Mom gives me a disgusted expression as if I am a total moron, and says, "I was passing it to Evie, as you could see plainly see. What did you think you were doing, ripping it out of her hand like that?" and proceeds to stretch her arm out once again. Where the cup hovers precariously, and begins to tip onto the floor. I again attempt to catch the falling cup, and mom again goes ballistic at my interference. "What is wrong with you? This is completely unacceptable behaviour! It is not appropriate to grab my cup out of my very hand. If you interfere with us again, I shall have to ask you to leave." And again proffers the cup to her long dead sister.

"Evie's not here," I say. "This is your soup, and you need to drink it."

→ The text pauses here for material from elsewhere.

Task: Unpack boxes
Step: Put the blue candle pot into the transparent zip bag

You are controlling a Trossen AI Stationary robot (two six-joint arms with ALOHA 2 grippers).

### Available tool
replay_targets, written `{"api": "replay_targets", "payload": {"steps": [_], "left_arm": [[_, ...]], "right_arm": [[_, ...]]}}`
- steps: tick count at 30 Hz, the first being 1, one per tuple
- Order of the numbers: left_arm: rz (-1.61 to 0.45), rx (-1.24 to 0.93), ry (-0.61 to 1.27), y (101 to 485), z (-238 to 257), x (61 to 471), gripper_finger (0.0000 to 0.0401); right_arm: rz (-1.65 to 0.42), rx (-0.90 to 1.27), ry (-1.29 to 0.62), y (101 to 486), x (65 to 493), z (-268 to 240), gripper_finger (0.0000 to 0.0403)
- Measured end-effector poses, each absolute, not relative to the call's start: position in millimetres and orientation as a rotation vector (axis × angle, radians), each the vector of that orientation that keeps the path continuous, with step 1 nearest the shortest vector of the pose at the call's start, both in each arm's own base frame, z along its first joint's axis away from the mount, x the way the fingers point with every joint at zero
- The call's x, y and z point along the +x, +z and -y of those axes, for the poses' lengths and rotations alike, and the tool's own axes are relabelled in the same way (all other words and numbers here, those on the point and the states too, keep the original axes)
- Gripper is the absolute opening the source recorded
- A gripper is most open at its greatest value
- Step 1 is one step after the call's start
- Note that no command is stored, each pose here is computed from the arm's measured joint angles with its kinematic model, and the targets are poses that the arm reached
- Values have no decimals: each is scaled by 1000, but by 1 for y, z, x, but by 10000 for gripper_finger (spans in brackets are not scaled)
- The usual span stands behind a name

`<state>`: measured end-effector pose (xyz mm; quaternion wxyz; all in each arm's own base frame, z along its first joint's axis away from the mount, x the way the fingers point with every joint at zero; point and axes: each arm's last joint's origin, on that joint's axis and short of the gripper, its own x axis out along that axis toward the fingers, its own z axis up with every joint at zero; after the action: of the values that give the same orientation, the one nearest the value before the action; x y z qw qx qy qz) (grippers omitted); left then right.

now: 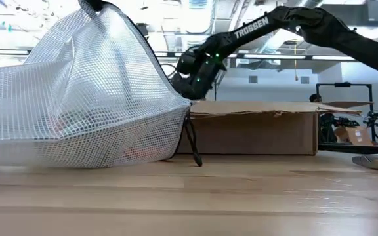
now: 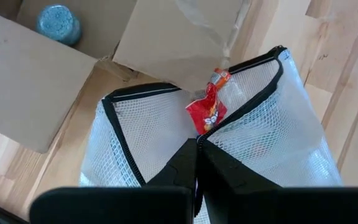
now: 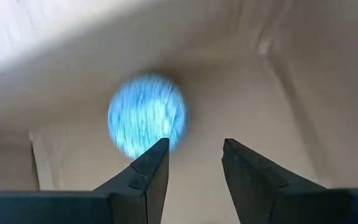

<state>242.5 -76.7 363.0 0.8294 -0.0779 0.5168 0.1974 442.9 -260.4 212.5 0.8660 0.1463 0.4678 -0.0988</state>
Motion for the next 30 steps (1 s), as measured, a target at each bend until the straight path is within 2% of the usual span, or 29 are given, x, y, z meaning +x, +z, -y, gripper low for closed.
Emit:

Again, Mom tilts her head and takes on this look of complete incredulity that anyone could have the gall to maintain something so patently absurd. "What do you mean 'Evie's not here?' She's sitting right there. You can see her," [Points] "on that wicker chair right there. That's Evie! Now stop being so rude!" And so on.

Eventually I give up arguing with her over who's there -- because, truth be told, I'm not absolutely positive that just because I and the staff can't see or hear them, that mom's family aren't in fact sitting around visiting her. Mom's not only completely convinced, she's convincing. I'm not sure whether I find this creepy or reassuring, but there is a long tradition in our culture that those on the other side sometimes crowd 'round to welcome you to the next world. Fair enough, if spending time with her family helps her with the transition.

But on this particular evening, Mom refused to eat at all. "I've already eaten, thank you. I had two great big buns, and a huge bowl of soup, and turkey, and desert, and there is simply no way I could take another bite." When I pointed out that they had just brought her meal and it was sitting untouched on the tray table in front of her, I was again on the receiving end of that disgusted look that I was contradicting not only her but the obvious facts sitting in plain sight. "You can see my empty plate right there! I had these two great big buns, and--"

"Mom, they don't serve buns here. You haven't had a bun in four years."

"How would you know? You weren't here when I was eating them." And so on. Again, the facts as I know them are in direct contradiction of the facts of which she is equally sure. She has eaten a huge meal with her family, and is now sitting having a quiet cup of tea, and what am I on about?

In the end I had to go home with nothing concrete to show for my visit, except for my own grieving: seems to me, if she is not only spending all her days visiting beyond the veil, but now taking her meals there as well, it may not be long before she moves there permanently.